Bayer’s Stivarga (ingredient: regorafenib), a second-line treatment for hepatocellular carcinoma (HCC), showed a 54 percent improvement in survival extension in real-world data of Asian patients, compared to the survival improvement shown in the previous clinical trial, a paper showed.

Professor Lim Ho-yeong of the Department of Hematology and Oncology at the Samsung Medical Center presented the interim results of the Asian sub-analysis on the REFINE study, a prospective real-world trial on Stivarga, at the European Society for Medical Oncology (ESMO) Virtual Congress 2020 on Saturday.

(Source: ESMO Virtual Congress 2020)
(Source: ESMO Virtual Congress 2020)

REFINE is an observational study that prospectively analyzed the effects of Stivarga as a secondary or higher treatment in 500 patients with unresectable HCC.

Lim disclosed the interim results of data from 182 Asian patients, including Koreans.

About 70 percent (127 people) of all Asian patients in the sub-analysis of REFINE were Koreans, 26 percent (48), Chinese, and 4 percent (7), Taiwanese. Fifty-four percent of the patients (99) had Eastern Cooperative Oncology Group (ECOG) scores standing between 1 and 4. Many of them had poor general health conditions compared to those with an ECOG score of 0. Patients with Grade B with moderate liver function were 5 percent (10) in Child-Pugh Score Class.

In the study, 92 percent of the Stivarga-treated patients previously received Nexavar (sorafenib).

The study results showed that the median overall survival (OS) of 182 patients was 16.3 months, a 52 percent increase compared to 10.6 months shown in the phase-3 RESORCE study, Lim said. The median OS was also longer than 13.2 months shown in the total cohort of the REFINE study.
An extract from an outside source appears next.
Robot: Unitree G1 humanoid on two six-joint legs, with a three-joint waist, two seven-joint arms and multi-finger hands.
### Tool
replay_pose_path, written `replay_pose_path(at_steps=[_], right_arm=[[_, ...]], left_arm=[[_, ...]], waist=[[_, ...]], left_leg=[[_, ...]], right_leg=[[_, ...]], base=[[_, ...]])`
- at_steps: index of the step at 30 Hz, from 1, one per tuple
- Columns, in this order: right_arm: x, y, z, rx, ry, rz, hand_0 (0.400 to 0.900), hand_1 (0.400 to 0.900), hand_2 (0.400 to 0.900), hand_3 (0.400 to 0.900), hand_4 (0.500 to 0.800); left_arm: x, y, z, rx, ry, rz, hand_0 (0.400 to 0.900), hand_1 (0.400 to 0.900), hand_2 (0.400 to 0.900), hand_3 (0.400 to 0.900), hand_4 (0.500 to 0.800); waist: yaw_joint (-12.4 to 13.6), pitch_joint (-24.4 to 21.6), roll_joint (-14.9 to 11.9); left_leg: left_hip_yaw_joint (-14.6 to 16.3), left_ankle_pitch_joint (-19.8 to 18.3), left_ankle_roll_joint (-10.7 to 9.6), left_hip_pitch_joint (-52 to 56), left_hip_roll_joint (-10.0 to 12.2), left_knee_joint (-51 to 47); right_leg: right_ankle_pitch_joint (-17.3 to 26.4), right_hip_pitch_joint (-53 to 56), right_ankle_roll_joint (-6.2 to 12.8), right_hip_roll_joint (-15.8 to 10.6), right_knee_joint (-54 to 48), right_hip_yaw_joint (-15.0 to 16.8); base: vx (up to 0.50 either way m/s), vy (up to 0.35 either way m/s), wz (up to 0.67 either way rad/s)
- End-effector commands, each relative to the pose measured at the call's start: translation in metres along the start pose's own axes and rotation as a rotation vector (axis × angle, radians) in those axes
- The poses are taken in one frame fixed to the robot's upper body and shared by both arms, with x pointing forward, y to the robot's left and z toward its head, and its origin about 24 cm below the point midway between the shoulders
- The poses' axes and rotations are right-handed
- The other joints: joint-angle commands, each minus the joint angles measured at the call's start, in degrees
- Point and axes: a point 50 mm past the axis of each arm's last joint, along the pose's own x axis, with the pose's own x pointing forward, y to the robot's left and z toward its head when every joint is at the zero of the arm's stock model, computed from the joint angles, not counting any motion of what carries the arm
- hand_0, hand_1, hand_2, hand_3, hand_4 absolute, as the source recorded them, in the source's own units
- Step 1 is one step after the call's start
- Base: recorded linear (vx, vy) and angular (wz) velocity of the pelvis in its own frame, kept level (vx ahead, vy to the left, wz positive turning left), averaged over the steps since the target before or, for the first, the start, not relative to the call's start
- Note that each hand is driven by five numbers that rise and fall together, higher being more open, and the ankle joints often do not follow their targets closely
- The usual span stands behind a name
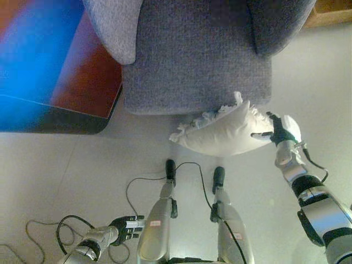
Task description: Pick up the pillow and put it on the sofa.
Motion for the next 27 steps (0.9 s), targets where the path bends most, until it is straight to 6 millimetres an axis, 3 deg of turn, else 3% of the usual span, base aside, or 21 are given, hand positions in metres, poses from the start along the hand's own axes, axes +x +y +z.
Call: replay_pose_path(at_steps=[1,11,26,27], right_arm=[[0.018,-0.067,0.036,0.007,-0.142,-0.174,0.9,0.9,0.9,0.9,0.8],[0.02,-0.096,0.09,0.06,-0.317,-0.192,0.9,0.9,0.9,0.9,0.8],[0.012,-0.106,0.161,0.108,-0.487,-0.132,0.9,0.9,0.9,0.9,0.8],[0.012,-0.107,0.164,0.107,-0.495,-0.125,0.4,0.4,0.4,0.4,0.5]], left_arm=[[0.01,-0.027,-0.006,-0.037,0.038,-0.081,0.9,0.9,0.9,0.9,0.8],[0.011,-0.033,-0.005,-0.053,0.0,-0.095,0.9,0.9,0.9,0.9,0.8],[0.012,-0.038,0.001,-0.041,-0.049,-0.107,0.9,0.9,0.9,0.9,0.8],[0.012,-0.038,0.002,-0.04,-0.051,-0.106,0.9,0.9,0.9,0.9,0.8]], waist=[[0.56,1.89,-0.97],[0.51,2.02,1.19],[1.54,2.02,2.93],[1.6,2.02,3.02]], left_leg=[[-1.5,-5.93,-0.45,-3.86,-3.85,6.3],[-1.14,-4.76,-0.83,-11.45,-3.84,7.38],[-1.19,-4.74,-1.27,-17.21,-3.66,10.38],[-1.21,-4.73,-1.33,-17.3,-3.61,10.4]], right_leg=[[-2.9,-7.61,-0.31,0.35,9.26,-1.35],[-2.97,-15.96,-0.1,0.49,11.82,-0.42],[-3.47,-22.17,-0.38,-0.21,14.73,-0.64],[-3.54,-22.33,-0.42,-0.22,14.86,-0.65]], base=[[-0.01,0.069,0.03],[0.0,0.049,0.04],[-0.01,0.005,-0.01],[0.0,0.0,0.0]])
Stivarga demonstrated stable safety profiles. Treatment-related adverse reactions with Grade 3 or higher occurred in 11 percent of the Asian patients, and Grade 4 or 5 serious adverse reactions did not happen.
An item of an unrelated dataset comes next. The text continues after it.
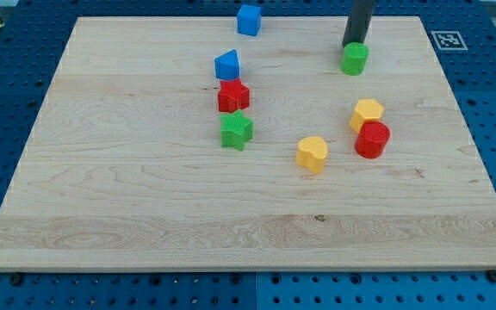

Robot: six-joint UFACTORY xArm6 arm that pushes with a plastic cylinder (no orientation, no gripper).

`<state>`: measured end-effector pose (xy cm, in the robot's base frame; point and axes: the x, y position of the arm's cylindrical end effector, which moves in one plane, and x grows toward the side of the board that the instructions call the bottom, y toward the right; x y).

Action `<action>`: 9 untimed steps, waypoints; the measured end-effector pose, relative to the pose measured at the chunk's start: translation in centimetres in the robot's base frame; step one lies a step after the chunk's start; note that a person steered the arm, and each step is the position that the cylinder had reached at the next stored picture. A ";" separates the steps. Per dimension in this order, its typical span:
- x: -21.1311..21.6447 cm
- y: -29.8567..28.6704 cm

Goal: Push the yellow hexagon and green circle to the top of the red circle

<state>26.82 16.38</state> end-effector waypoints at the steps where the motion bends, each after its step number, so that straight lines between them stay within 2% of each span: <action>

Treatment-related adverse reactions with Grade 3 or higher included diarrhea (2 percent), limb syndrome (1 percent), hypertension (1 percent), and fatigue (1 percent), which were generally similar to the adverse reaction patterns seen in the previous RESORCE trial.

“The results are meaningful in that there was a significant improvement in the survival rate, although the study included many patients with moderate liver function and poor general health condition,” Lim said.

It would be more meaningful for domestic patients because the sub-analysis study on many Koreans reaffirmed survival improvement and safety profiles of the first-line Nexavar and second-line Stivarga treatment, he added.